Decentralization is the central ethos of blockchain technology and drives projects across the ecosystem. Applying decentralized processes and tech eliminates the role of intermediaries across industries and manifests in many different ways.

However, achieving optimal decentralization tends to decrease network throughput. As more miners secure the network through consensus, transaction speeds drop — which is considered a hurdle to widespread adoption.


To increase network throughput on a blockchain network, there’s an incentive to reduce the distribution of blockchain nodes either geographically, in number, or both. However, this pivot towards greater centralization reduces security on Proof-of-Work (PoW) networks.

When consensus is achieved on an open network with limited nodal distribution, a 51% attack is more likely to occur as hackers can amass hashing power with greater ease. By overwhelming a network, hackers can hijack the network and manipulate transactions for financial gain.


Scalability in regards to a blockchain protocol refers to its ability to support high transactional throughput and future growth. This means that as use cases expand and adoption of blockchain tech accelerates, the performance of a scalable blockchain won’t suffer.

Blockchains that perform poorly as adoption increases are said to lack scalability. The blockchain trilemma tells us that greater scalability is possible, but security, decentralization, or both will suffer as a consequence.

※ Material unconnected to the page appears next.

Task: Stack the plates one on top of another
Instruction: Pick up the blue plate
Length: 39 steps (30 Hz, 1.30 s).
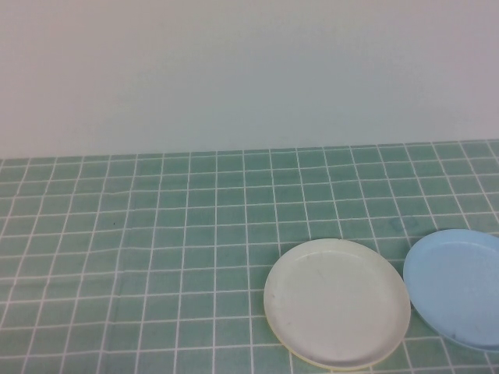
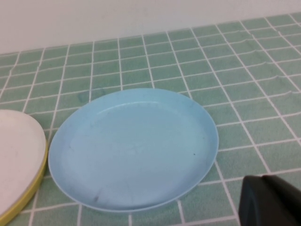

However, ongoing innovation across the decentralized ecosystem has led to a diverse range of Layer-1 and Layer-2 solutions that are overcoming these obstacles to solve the trilemma once and for all.


Payment facilitators show signs of slowing down

Incorporating payment facilitation into their business has given startups increased control processes, fee structures and funding schedules, while simultaneously allowing them to tailor their products to uniquely fit their customers’ needs.

With an expanding customer base accelerated by the forced digitization brought on by the pandemic and more companies integrating a payment facilitation model, the opportunity for payment facilitator solutions is growing exponentially.

A good example of the latter point is Mindbody, which has seen payment make up 40% of its revenue, up from 30% just five years prior, benefitting from the launch of its dynamic pricing functionality that helps its customers’ price classes based desired goals while providing rich customer data to the merchant.

The first wave of payment facilitators (Paypal, Stripe, etc.) pioneered a system that contains fewer hurdles for merchants looking to process digital payments, setting the stage for software companies across all verticals to follow the suit. Outside of Mindbody within the wellness space vertically-focused software such as Toast, in the restaurant industry, Instamed and Phreesia in the healthcare space, or RunSignup in the event management vertical — have been some of the most successful startups at integrating payment facilitation.

This excitement around payment facilitators can also be seen in the valuation step-ups for recent raises for notable payment facilitators. Analyzing SVB proprietary data revenue trends or a representational cohort of payment facilitators shows revenue has accelerated since the start of the pandemic with no signs of slowing down.


Crypto, DeFi and Disruption

Even if you’ve been living under a rock, you’re probably familiar with Bitcoin. Now, just as crypto disrupted the concept of value, decentralized finance is poised to disrupt finance itself.

The populist movement promises huge returns for daring investors. But with DeFi’s promise of inclusion comes risk and uncertainty.